Vu la procédure suivante :
Procédure contentieuse antérieure :
M. A... B... a, par quatre demandes distinctes, demandé au tribunal administratif de Melun d'annuler, d'une part, la décision du 15 mai 2019 par laquelle le ministre de l'intérieur a, sur recours préalable exercé devant la commission des recours des militaires à l'encontre de l'avis du 22 septembre 2017 de régularisation des charges du logement qu'il a occupé au sein de la caserne Damesme à Fontainebleau au titre de l'année 2012, en tant que cet avis procède à la régularisation des charges sur le chauffage du logement, ramené la somme demandée, d'un montant de 2 746,15 euros à celui de 1 681,25 euros et, d'autre part, la décision du 15 mai 2019 et les deux décisions du 29 octobre 2019 par lesquelles le ministre de l'intérieur a rejeté ses recours préalables exercés devant la commission des recours des militaires à l'encontre respectivement des avis des 2 février 2018, 7 août 2018 et 29 avril 2019 de régularisation des charges du logement qu'il a occupé à la caserne Damesme au titre des années 2013 à 2015, en tant qu'ils procèdent à la régularisation des charges sur le chauffage du logement.
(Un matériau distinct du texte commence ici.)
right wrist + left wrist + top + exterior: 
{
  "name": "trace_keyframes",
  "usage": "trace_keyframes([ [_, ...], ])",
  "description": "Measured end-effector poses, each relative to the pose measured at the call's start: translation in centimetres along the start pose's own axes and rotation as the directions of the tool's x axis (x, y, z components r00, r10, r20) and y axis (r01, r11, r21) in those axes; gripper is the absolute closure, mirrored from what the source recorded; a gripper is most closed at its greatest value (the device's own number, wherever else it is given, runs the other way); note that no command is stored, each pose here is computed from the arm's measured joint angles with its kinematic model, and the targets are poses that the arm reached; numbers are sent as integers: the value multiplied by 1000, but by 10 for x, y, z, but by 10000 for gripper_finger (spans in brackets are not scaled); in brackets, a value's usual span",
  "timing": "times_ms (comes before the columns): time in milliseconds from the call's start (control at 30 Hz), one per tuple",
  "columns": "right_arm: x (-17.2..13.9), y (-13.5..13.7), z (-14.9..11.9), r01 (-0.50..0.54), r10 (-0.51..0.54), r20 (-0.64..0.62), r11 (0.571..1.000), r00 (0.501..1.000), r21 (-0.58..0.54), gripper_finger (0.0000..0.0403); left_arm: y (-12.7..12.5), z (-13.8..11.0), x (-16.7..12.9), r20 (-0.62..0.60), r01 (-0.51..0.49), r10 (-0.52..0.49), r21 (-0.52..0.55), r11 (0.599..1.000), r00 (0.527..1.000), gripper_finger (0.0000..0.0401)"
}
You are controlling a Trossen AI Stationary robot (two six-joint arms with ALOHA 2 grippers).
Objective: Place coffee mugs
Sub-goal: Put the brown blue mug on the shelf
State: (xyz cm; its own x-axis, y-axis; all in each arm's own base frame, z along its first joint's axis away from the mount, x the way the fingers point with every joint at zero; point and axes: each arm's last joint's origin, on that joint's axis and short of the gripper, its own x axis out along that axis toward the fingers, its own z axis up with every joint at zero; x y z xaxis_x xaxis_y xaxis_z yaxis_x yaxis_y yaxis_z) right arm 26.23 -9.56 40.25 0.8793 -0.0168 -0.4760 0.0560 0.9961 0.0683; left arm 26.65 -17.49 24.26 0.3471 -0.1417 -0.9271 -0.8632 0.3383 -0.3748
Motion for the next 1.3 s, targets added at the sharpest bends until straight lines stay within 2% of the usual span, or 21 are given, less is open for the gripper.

Par un jugement nos 1907792, 1907790, 1910659, 1910616 du 8 août 2022, le tribunal administratif de Melun a fait droit à ses demandes.
Par un arrêt n° 22PA04388 du 3 mars 2023, la cour administrative d'appel de Paris a rejeté l'appel formé par le ministre de l'intérieur et des outre-mer contre ce jugement.
Par une décision n° 473838 du 6 mars 2024, le Conseil d'Etat statuant au contentieux a annulé cet arrêt et renvoyé l'affaire devant la Cour.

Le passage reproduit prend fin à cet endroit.